Code generation was the easy part

Contents

Why does verifying AI code cost more than writing it?
How do you point AI at a billion-line codebase?
Why did AI turn code review into a bottleneck?
How should teams budget for AI token spend?
How do you keep AI-generated code accurate at scale?
The thread running through all five

Key takeaways

Verification now costs more than writing the code. Teams spend more to check what AI produces than to produce it. The fix is to build the tests with AI, then take the model out of the loop.
You can’t fit a real codebase into a context window. The skill is choosing what to feed the model, not buying a bigger window.
Code review is where the work piled up. AI writes more code than people can review the old way, and senior engineers are stuck with the backlog.
Token budgets are forcing the discipline that adoption goals never did. Once spend is capped, teams finally ask whether every task needs a frontier model.
Accuracy comes from engineering rigor, not the model. Teams with strong CI/CD are pulling ahead. The rest are just making tech debt faster.

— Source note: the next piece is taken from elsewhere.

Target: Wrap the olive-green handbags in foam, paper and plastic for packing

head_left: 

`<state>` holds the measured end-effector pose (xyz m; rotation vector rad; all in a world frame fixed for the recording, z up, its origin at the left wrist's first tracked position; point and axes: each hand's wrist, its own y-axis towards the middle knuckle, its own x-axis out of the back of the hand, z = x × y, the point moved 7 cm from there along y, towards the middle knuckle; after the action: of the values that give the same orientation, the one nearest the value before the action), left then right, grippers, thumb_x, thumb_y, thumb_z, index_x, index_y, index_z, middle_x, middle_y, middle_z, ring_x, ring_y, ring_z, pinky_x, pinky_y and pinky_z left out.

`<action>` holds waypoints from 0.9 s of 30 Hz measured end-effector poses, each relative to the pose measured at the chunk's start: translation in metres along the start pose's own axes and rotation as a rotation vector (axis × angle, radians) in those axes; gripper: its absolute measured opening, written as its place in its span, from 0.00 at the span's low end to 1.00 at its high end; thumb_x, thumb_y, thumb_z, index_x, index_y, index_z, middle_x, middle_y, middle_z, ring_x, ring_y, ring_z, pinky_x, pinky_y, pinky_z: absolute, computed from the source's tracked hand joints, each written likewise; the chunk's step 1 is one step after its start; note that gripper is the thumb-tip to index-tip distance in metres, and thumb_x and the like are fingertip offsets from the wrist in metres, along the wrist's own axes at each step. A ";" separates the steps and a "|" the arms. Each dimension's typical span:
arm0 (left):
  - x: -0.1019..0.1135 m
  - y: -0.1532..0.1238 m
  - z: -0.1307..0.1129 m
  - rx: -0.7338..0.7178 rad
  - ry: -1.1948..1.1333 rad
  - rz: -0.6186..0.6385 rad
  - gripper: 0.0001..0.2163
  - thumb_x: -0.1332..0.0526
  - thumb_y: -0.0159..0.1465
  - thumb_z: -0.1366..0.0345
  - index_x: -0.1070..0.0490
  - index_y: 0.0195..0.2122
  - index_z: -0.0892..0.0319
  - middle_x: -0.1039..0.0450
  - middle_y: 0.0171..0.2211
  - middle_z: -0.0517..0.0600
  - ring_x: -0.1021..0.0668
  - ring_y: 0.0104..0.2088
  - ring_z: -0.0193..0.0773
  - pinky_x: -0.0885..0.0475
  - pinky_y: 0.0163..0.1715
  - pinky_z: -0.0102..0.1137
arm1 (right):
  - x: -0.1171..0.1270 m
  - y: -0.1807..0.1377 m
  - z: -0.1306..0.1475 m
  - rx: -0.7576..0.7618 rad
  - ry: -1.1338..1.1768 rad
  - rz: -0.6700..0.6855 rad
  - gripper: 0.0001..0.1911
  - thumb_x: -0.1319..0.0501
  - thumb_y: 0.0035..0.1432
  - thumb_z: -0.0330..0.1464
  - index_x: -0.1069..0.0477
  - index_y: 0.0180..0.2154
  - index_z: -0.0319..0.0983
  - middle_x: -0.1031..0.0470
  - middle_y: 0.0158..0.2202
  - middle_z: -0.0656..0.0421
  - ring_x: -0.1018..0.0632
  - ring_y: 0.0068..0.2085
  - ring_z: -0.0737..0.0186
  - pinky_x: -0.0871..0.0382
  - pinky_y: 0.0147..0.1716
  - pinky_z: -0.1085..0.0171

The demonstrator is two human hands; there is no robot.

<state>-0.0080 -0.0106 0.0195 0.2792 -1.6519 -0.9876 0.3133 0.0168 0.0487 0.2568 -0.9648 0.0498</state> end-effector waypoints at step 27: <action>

Every year I host this panel at Code Remix Summit, and every year I open with the same pitch: we’re here for the hard stuff. Not the demos that work on the first try, but the pioneering work nobody has fully figured out yet. The whole point is to compare notes, share what’s working and what isn’t, and learn from each other. The best part of running it is that these leaders actually do that. They’re honest about what’s still broken.

Last year, this same panel was about technical debt: whether AI could help teams dig out from years of upgrades and migrations. We landed on a careful yes. It helps, but it isn’t hands-free, and only when you pair it with deterministic tools. This year, nobody wanted that debate. For teams like these, AI writing the code is a given. In a regulated shop with thirty years of legacy, it still isn’t, and that’s a different panel. Either way, the harder question is what breaks after the code gets written.

One number set the tone before we started. My buddy at Databricks told me his team now spends more verifying AI-written code than generating it, more than their token bill. The model was the cheap thing to buy.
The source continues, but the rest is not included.